### DASK XGBoost 

#### Introduction to Dask and Dask cuDF

[Dask](https://dask.org/) is a Python library for parallel computing. In Dask programming, we create computational graphs that define code we **would like** to execute, and then, give these computational graphs to a Dask scheduler which evaluates them lazily, and efficiently, in parallel. In addition to using multiple CPU cores or threads to execute computational graphs in parallel, Dask schedulers can also be configured to execute computational graphs on multiple CPUs, or, as we will do in this workshop, multiple GPUs.

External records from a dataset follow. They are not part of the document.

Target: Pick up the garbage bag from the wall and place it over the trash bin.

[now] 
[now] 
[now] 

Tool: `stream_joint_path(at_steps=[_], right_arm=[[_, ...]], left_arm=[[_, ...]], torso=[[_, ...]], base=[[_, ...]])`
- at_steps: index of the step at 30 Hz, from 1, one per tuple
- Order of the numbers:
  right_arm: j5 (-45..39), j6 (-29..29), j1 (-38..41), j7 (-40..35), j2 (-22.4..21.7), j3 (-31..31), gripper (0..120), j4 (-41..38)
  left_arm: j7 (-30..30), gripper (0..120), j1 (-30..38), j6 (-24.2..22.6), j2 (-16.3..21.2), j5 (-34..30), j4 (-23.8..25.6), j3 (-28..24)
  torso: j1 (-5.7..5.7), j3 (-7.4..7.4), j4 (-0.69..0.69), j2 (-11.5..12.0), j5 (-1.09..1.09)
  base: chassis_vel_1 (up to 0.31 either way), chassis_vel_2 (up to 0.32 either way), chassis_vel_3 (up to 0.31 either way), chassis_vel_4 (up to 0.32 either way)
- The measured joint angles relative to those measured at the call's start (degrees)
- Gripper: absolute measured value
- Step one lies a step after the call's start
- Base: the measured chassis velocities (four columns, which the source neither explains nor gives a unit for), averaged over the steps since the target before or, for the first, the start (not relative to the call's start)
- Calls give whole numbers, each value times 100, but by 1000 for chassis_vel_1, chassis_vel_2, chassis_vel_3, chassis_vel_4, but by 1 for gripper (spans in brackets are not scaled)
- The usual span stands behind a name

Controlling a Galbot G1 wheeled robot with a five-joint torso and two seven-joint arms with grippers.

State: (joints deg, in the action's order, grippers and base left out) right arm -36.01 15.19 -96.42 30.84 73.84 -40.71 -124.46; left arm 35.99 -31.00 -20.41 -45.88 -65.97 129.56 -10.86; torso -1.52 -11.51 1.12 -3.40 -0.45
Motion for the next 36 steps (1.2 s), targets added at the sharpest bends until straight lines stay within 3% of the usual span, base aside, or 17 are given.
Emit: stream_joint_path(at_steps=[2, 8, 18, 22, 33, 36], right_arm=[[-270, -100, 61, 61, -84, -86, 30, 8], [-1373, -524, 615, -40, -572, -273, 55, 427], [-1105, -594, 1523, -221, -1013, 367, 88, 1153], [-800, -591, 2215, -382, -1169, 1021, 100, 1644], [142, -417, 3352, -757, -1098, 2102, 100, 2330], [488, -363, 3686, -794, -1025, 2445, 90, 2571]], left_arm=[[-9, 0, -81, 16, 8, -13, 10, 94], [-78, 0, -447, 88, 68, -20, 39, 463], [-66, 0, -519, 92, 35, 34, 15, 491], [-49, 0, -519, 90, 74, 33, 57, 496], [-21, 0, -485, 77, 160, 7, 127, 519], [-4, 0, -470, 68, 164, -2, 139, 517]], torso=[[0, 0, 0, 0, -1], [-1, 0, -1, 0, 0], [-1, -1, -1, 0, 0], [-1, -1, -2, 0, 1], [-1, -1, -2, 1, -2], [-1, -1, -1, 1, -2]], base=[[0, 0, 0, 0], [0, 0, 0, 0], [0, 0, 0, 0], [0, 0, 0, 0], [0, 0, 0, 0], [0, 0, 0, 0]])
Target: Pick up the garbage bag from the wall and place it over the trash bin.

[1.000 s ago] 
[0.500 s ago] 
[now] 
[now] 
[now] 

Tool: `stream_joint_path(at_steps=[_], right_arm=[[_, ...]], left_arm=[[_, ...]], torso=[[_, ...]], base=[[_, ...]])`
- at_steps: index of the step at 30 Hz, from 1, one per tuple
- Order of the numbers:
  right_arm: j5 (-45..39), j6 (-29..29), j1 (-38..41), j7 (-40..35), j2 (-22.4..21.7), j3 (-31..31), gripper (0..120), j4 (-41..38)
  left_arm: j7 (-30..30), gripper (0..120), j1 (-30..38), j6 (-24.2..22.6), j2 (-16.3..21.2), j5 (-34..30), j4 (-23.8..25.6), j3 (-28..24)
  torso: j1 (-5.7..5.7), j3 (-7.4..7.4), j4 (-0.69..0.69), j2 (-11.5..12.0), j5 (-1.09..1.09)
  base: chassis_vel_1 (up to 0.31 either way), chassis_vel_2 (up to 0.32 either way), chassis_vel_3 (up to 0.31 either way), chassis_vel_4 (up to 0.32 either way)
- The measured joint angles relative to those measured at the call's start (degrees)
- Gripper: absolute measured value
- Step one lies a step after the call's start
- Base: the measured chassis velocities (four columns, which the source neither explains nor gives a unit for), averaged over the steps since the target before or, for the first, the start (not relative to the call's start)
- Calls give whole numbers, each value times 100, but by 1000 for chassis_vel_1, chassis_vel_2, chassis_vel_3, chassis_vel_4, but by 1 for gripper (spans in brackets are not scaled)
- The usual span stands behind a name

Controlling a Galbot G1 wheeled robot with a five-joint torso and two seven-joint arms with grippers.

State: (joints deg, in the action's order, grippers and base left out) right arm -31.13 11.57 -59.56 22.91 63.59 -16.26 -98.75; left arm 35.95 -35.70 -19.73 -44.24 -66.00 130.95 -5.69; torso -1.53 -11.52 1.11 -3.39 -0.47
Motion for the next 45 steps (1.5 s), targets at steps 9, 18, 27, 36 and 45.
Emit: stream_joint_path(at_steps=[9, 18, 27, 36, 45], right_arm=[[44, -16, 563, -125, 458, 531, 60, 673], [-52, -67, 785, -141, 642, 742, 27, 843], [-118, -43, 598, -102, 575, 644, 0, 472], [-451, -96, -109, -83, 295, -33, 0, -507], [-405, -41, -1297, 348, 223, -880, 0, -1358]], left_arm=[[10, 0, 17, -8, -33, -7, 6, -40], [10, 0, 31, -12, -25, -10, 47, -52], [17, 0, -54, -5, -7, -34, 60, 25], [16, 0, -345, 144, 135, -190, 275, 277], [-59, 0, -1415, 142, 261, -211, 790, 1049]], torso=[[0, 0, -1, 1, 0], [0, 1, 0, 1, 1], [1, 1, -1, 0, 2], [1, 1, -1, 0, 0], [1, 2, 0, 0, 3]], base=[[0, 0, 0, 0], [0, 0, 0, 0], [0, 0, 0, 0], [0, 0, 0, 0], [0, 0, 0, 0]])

On account of its ability to utilize multiple compute resources, Dask programming facilitates operating on datasets that are larger than the memory of a single compute resource.

[Dask cuDF](https://github.com/rapidsai/dask-cudf) can be used to distribute dataframe operations on larger-than-memory datasets to multiple GPUs. In this notebook you'll receive and introduction to some key Dask concepts, learn how to setup a Dask cluster for utilizing multiple GPUs, and how to perform simple dataframe operations on distributed Dask dataframes.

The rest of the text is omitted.